To oversee system resources related to implementing and maintaining diverse control measures within the Fraud Control and Analytics team, ensuring effective management of fraud risks through prevention, detection, and financial crime analysis. Proactively monitor and utilize Fraud Risk Management (FRM) solutions alerts, reports, dashboards, and data analytics.
Main Responsibilities:
- Utilizing advanced data analytics techniques to closely monitor and analyze data, identify patterns and trends indicative of fraudulent activities, and promptly respond to any suspicious activities.
- Designing and implementing effective rules on financial and non-financial events focusing on Fraud Prevention and Detection, Anti-Money Laundering (AML), Customer Due Diligence (CDD), and Sanctions Screening while ensuring compliance with all regulatory as well as internal policy requirements, all of which targeted at mitigating financial crime risks and protecting the bank and its clientele.
- Identify the modus operandi of any fraudulent occurrences, whether reported by forensic investigation team, the business team, or detected internally through system or analytics, to swiftly implement controls to prevent such events from recurring.
- Management Information (MI) reporting established through creating and delivering a variety of reports on patterns, trends, and other statistical methodologies.
- Working collaboratively with ICT teams to maintain and improve systems and tools used for fraud detection and prevention, AML and CDD, ensuring optimal system performance.
- Keeping abreast of the latest trends and technologies in financial crime control, fraud detection, and prevention and incorporating this knowledge into the banks risk management practices.
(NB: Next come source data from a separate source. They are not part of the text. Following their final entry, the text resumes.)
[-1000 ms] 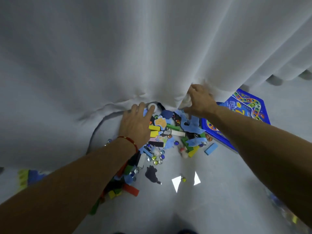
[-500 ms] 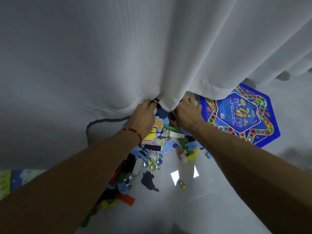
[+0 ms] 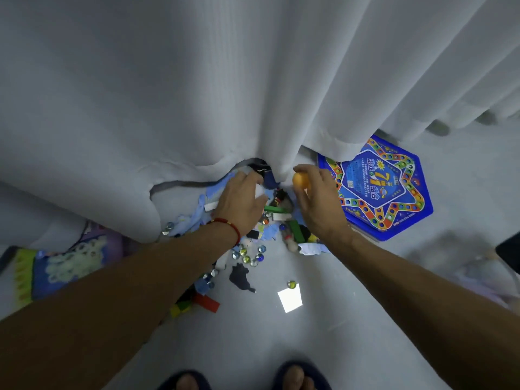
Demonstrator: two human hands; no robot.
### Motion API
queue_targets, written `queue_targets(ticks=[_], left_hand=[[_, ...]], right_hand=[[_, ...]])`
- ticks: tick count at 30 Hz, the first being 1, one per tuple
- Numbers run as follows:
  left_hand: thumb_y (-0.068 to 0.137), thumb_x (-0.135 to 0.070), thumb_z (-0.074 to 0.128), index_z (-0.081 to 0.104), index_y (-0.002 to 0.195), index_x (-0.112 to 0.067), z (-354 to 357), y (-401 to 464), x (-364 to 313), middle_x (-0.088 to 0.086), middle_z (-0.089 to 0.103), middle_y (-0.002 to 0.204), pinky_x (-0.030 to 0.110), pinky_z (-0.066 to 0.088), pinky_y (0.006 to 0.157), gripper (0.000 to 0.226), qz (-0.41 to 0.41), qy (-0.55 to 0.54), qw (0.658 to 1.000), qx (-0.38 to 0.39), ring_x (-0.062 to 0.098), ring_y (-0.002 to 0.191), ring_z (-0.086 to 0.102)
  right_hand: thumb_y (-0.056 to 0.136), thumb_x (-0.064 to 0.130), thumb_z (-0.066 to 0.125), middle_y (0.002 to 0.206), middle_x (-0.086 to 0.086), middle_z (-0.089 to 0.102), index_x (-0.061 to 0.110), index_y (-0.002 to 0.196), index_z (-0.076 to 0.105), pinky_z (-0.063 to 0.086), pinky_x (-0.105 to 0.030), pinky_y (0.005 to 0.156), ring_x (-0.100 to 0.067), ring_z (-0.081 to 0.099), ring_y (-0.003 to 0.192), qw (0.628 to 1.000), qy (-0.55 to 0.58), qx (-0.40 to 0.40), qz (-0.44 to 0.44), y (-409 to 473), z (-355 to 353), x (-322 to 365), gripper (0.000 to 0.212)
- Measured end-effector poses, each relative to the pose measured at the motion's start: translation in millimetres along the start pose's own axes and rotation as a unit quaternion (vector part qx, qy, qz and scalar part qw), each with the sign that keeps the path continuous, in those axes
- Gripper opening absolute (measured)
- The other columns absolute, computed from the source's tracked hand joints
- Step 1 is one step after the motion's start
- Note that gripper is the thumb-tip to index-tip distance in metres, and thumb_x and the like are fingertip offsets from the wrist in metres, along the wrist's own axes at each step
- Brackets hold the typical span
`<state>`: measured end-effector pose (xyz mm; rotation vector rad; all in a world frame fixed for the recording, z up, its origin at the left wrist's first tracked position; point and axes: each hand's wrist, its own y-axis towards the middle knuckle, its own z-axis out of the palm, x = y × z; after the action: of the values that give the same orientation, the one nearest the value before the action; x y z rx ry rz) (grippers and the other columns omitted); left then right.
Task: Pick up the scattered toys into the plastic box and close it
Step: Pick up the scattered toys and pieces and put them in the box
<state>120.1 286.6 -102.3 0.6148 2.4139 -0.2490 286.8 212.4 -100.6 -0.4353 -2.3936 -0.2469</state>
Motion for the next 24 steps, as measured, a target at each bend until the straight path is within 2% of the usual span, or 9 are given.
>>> queue_targets(ticks=[4,6,8,10,13,17,19,21,24], left_hand=[[0.09,-0.032,0.059,0.058,0.113,-0.021,-17.2,-33.2,-51.6,0.006,0.06,0.109,0.035,0.051,0.081,0.025,-0.088,-0.122,0.988,0.028,0.024,0.095,0.06],[0.09,-0.031,0.06,0.058,0.107,-0.022,-31.7,-52.0,-82.3,0.009,0.063,0.104,0.033,0.055,0.071,0.019,-0.146,-0.216,0.962,0.076,0.024,0.083,0.063],[0.092,-0.026,0.059,0.06,0.099,-0.019,-47.6,-69.9,-116.2,0.014,0.064,0.093,0.038,0.057,0.065,0.011,-0.179,-0.3,0.929,0.122,0.026,0.07,0.063],[0.094,-0.025,0.058,0.063,0.1,-0.014,-67.1,-84.3,-156.9,0.018,0.063,0.081,0.036,0.056,0.059,0.013,-0.182,-0.352,0.903,0.165,0.025,0.057,0.061],[0.096,-0.022,0.057,0.064,0.108,-0.007,-87.6,-101.4,-221.1,0.016,0.059,0.081,0.024,0.05,0.047,0.02,-0.139,-0.374,0.888,0.229,0.021,0.052,0.057],[0.092,-0.021,0.06,0.065,0.096,-0.016,-82.6,-129.8,-301.5,0.009,0.057,0.087,0.037,0.055,0.075,0.008,-0.101,-0.379,0.868,0.303,0.025,0.062,0.061],[0.094,-0.018,0.056,0.059,0.096,-0.014,-70.9,-144.0,-342.2,0.007,0.053,0.094,0.027,0.058,0.066,0.005,-0.132,-0.406,0.836,0.344,0.025,0.075,0.062],[0.093,-0.017,0.055,0.054,0.102,-0.01,-51.3,-153.2,-380.2,0.011,0.052,0.102,0.033,0.061,0.073,0.011,-0.162,-0.449,0.794,0.377,0.026,0.083,0.06],[0.09,-0.022,0.055,0.047,0.13,-0.011,-25.5,-159.1,-417.3,0.017,0.048,0.128,0.041,0.058,0.078,0.042,-0.171,-0.475,0.766,0.398,0.034,0.101,0.061]], right_hand=[[0.097,0.026,0.062,0.119,0.0,0.061,0.029,0.124,0.056,0.057,-0.03,0.077,-0.015,0.061,0.103,0.965,0.227,-0.044,0.127,-38.3,-45.3,23.3,0.028],[0.096,0.021,0.066,0.113,-0.008,0.065,0.027,0.12,0.059,0.058,-0.029,0.064,-0.024,0.068,0.097,0.855,0.44,-0.041,0.271,-61.2,-75.2,43.1,0.026],[0.095,0.016,0.066,0.107,-0.012,0.071,0.022,0.121,0.059,0.057,-0.034,0.06,-0.028,0.071,0.091,0.75,0.569,-0.029,0.335,-89.9,-106.5,53.6,0.027],[0.096,0.017,0.065,0.106,-0.011,0.073,0.023,0.119,0.059,0.055,-0.03,0.056,-0.026,0.07,0.089,0.719,0.599,-0.039,0.35,-120.6,-140.6,56.0,0.025],[0.096,0.025,0.063,0.103,-0.009,0.071,0.019,0.125,0.057,0.047,-0.022,0.046,-0.016,0.069,0.071,0.72,0.584,-0.1,0.362,-163.0,-202.9,47.8,0.03],[0.096,0.026,0.061,0.082,-0.007,0.067,0.01,0.105,0.061,0.044,-0.018,0.038,-0.014,0.06,0.047,0.654,0.603,-0.21,0.406,-215.8,-301.9,13.9,0.019],[0.097,0.027,0.059,0.089,-0.012,0.063,0.008,0.106,0.057,0.049,-0.02,0.04,-0.017,0.064,0.058,0.61,0.627,-0.249,0.416,-238.9,-338.8,-7.0,0.021],[0.097,0.027,0.058,0.093,-0.014,0.061,0.008,0.114,0.055,0.055,-0.024,0.044,-0.02,0.063,0.073,0.574,0.633,-0.301,0.423,-255.9,-362.6,-24.3,0.026],[0.097,0.033,0.057,0.124,-0.022,0.053,0.007,0.137,0.043,0.061,-0.05,0.075,-0.041,0.061,0.102,0.535,0.643,-0.351,0.421,-272.8,-381.7,-38.3,0.05]])
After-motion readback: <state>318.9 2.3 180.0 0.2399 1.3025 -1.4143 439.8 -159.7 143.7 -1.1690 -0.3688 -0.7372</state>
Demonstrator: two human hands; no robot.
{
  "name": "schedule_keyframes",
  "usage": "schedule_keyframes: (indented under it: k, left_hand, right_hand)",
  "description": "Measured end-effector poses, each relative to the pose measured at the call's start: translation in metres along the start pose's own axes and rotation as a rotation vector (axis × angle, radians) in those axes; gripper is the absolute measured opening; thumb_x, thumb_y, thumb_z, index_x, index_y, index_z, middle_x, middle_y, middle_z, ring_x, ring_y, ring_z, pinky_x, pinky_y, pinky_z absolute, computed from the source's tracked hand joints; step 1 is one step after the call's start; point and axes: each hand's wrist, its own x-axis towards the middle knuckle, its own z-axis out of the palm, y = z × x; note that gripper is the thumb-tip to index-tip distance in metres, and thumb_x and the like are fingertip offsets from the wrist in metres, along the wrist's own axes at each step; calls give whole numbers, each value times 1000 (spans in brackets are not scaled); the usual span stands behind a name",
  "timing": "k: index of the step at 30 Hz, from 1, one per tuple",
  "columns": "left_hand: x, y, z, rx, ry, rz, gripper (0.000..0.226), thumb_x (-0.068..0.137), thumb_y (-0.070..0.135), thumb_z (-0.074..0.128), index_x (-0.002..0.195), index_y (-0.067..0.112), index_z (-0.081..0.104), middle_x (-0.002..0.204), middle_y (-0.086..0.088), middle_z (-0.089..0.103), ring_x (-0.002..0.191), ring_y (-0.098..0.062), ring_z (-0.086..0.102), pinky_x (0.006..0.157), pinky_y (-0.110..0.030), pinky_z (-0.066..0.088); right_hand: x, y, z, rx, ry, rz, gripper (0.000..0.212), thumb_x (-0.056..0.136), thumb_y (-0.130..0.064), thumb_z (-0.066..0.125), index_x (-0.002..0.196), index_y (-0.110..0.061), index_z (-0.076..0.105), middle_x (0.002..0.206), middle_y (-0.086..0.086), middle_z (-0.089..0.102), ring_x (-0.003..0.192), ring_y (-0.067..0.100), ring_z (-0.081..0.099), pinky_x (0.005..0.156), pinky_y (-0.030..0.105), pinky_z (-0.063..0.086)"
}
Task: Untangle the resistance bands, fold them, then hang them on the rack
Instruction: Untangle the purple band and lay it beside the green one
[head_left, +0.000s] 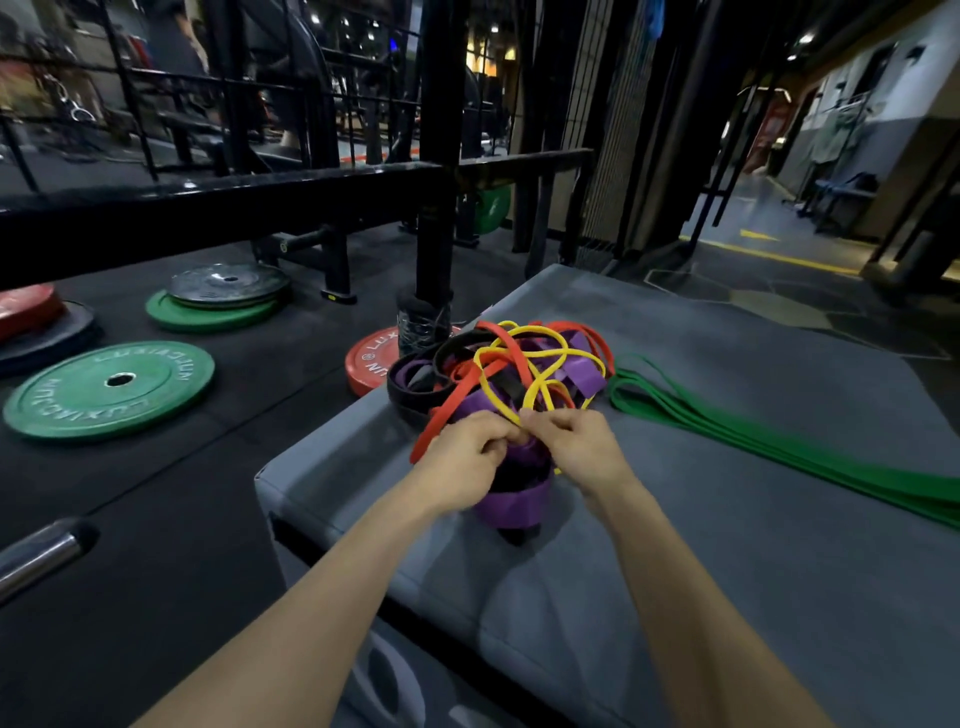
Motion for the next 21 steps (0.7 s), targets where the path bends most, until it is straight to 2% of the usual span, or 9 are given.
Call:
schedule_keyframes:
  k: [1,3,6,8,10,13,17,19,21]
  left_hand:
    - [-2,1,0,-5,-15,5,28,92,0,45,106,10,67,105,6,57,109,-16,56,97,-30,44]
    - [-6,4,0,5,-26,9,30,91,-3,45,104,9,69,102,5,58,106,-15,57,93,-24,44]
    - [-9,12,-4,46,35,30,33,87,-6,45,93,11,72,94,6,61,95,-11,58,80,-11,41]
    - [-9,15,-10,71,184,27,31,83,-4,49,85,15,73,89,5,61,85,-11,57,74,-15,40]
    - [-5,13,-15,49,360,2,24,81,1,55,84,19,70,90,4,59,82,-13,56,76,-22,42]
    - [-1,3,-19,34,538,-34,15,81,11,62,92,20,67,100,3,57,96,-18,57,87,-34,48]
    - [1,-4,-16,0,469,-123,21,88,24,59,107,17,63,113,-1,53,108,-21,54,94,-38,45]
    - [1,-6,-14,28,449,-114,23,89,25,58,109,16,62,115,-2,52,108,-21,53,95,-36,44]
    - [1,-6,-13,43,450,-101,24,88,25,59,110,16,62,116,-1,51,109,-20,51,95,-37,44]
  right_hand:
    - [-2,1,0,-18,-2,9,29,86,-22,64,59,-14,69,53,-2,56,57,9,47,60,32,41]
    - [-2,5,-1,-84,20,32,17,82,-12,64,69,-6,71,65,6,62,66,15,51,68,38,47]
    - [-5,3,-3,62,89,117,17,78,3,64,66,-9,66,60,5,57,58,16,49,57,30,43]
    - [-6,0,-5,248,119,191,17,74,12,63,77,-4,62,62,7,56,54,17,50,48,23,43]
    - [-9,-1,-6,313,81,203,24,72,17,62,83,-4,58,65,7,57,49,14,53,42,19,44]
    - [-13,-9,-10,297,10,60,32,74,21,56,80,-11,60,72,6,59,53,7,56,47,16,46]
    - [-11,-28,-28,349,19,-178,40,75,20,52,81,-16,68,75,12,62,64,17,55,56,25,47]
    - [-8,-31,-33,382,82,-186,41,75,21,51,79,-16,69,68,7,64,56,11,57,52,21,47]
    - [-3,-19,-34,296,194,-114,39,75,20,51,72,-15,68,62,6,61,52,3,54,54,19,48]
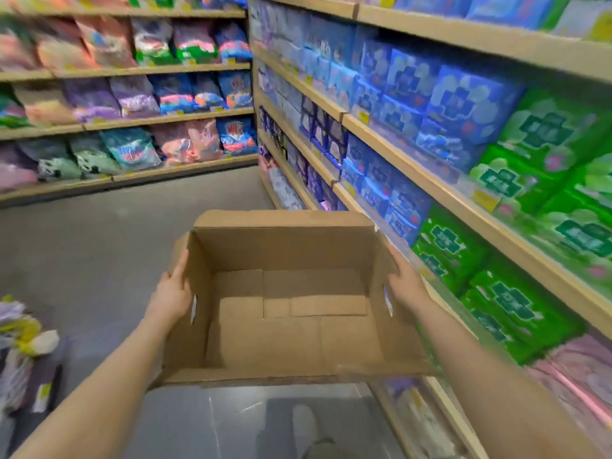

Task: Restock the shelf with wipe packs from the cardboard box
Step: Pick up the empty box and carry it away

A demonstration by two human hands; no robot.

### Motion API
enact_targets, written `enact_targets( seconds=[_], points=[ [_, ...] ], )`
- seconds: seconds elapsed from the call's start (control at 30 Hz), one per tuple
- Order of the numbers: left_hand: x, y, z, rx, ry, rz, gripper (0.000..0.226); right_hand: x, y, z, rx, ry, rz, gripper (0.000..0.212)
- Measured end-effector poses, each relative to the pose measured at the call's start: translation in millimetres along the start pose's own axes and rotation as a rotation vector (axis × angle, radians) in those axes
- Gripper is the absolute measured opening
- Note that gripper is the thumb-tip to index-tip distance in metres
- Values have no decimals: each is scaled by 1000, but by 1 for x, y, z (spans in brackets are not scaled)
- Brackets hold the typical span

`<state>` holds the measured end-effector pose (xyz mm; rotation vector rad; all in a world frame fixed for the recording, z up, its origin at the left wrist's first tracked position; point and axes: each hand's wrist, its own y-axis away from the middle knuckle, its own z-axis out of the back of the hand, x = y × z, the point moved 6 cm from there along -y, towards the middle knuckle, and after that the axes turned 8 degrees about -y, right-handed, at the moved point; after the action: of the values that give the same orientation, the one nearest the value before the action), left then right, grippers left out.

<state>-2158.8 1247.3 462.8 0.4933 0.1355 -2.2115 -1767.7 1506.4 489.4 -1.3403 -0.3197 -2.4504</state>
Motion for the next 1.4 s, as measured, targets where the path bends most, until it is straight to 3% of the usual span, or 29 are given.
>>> enact_targets(
  seconds=[0.23, 0.5, 0.73, 1.1, 1.4],
  points=[
    [-19, -124, 24, -52, 1, 119, 61, 50, -166, -53, 78, 17, 1, 74],
    [4, -293, 29, -75, -12, 123, 61, 92, -320, -146, 138, 34, 1, 75],
    [30, -466, 43, -18, 24, 140, 59, 144, -449, -234, 96, 103, 4, 77],
    [24, -717, 80, 3, 8, 95, 61, 233, -649, -321, 48, 125, 2, 69],
    [-2, -912, 87, -65, 67, 123, 63, 280, -862, -393, 139, 10, 59, 70]
  ],
)
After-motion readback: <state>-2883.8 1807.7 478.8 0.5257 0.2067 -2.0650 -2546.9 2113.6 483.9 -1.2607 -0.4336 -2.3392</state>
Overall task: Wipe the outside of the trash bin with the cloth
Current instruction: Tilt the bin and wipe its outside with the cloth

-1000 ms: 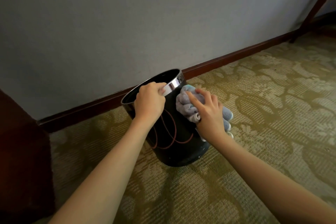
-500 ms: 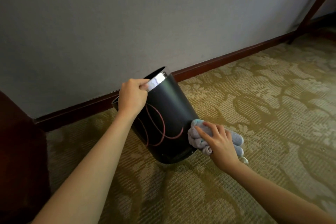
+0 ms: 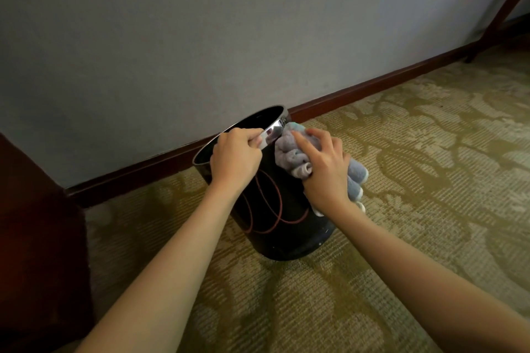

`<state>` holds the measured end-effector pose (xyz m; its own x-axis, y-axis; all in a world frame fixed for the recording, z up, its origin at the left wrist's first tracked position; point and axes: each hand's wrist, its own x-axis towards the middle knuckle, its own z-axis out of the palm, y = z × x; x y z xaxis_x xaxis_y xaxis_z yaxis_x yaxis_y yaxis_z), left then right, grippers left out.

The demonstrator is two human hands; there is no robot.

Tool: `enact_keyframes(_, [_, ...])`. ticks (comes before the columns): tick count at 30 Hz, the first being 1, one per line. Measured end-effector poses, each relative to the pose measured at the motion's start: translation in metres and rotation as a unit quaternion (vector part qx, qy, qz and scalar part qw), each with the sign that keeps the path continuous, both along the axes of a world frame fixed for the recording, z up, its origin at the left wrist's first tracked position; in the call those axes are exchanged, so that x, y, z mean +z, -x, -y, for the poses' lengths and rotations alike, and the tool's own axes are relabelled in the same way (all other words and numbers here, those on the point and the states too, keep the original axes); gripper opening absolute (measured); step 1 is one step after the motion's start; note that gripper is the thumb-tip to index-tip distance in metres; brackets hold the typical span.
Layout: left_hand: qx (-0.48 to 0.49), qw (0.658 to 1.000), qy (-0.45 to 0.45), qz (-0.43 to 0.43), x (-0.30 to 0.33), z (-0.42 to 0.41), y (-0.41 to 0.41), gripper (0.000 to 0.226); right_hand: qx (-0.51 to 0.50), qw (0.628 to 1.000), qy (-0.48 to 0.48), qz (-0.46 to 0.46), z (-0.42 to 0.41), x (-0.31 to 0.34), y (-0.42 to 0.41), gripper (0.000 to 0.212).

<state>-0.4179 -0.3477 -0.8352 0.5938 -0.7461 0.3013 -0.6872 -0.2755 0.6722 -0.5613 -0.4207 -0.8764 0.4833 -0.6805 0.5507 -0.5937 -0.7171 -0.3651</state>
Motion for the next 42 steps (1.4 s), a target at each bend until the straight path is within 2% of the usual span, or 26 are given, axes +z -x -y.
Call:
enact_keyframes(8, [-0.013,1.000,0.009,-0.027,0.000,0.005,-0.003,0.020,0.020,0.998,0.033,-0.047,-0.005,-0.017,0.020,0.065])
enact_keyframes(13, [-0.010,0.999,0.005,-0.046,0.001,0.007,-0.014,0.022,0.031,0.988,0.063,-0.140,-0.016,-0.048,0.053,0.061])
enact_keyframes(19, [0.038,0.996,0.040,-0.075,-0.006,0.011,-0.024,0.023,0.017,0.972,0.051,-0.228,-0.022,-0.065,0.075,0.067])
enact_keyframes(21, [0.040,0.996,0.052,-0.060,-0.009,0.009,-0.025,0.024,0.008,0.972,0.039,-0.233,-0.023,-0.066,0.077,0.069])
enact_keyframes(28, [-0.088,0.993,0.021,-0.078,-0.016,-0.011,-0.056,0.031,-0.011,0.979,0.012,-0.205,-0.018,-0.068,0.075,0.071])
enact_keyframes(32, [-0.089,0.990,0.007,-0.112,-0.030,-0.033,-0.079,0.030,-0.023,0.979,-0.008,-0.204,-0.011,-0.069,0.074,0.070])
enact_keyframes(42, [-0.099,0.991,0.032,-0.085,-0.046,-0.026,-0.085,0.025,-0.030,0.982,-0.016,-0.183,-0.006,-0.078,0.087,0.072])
- Providing training and education to bank employees on financial crime control and detection, promoting a culture of compliance and vigilance.
- Collaborating closely with other stakeholders within the bank to ensure that financial crime control policies and procedures are up-to-date, effectively implemented, and adhered to.
- Establishing a robust machine learning environment by incorporating approved third-party machine learning-focused tools into existing internal system resources.
- Developing and maintaining a network of professional contacts within the industry to keep being informed of best practices and emerging trends.
Knowledge and Skills:
- Knowledge in advanced data analytics tools and techniques such as SQL, Big Data Analytics coupled with the ability to detect hidden patterns and trends.
- Proficiency in machine learning algorithms and their practical applications is essential,
- Familiarity with Anti-Money Laundering (AML), Customer Due Diligence (CDD), and Sanctions Screening rules and regulations is vital.
- Strong knowledge of fraud detection and prevention strategies, Microsoft office (Excel and PowerPoints) is necessary.
- Skills in SQL, Python languages etc. and other tools for analyzing system data, detecting fraud trends, and providing data-driven recommendations to solve business problems.
- Ability to work in a fast-paced environment and manage multiple priorities.
- Having a fundamental understanding of information and communication technology (ICT) is an essential requirement for the role.
- Highly organized with exceptional attention to detail, demonstrating creativity and problem-solving skills when monitoring system information.
- Strong communication skills, able to write inputs for management reports which may present findings to diverse audiences, including legal proceedings.
- Excellent interpersonal skills, confident in stakeholder engagement, able to work independently under pressure, and meet deadlines.
- Integrity, determination, and a commitment to prioritize the banks interests above personal gain in uncovering the truth.
- Proactive in fostering open communication, teamwork, and trust to promote a customer-centric culture.
Qualifications and Experience:
- Bachelor’s degree or its equivalent in Data Science, IT Finance / Accounting, Banking, Economics, Actuarial Science, or equivalent qualifications.
- Professional qualifications in financial crime control such as CFE will be an added advantage.
- Minimum 3 years’ experience in Banking, Telecom, or other Industry all of which are related with Financial Crime Control.
- Experience in information security controls, electronic payments or risk operations and system Data Analytics.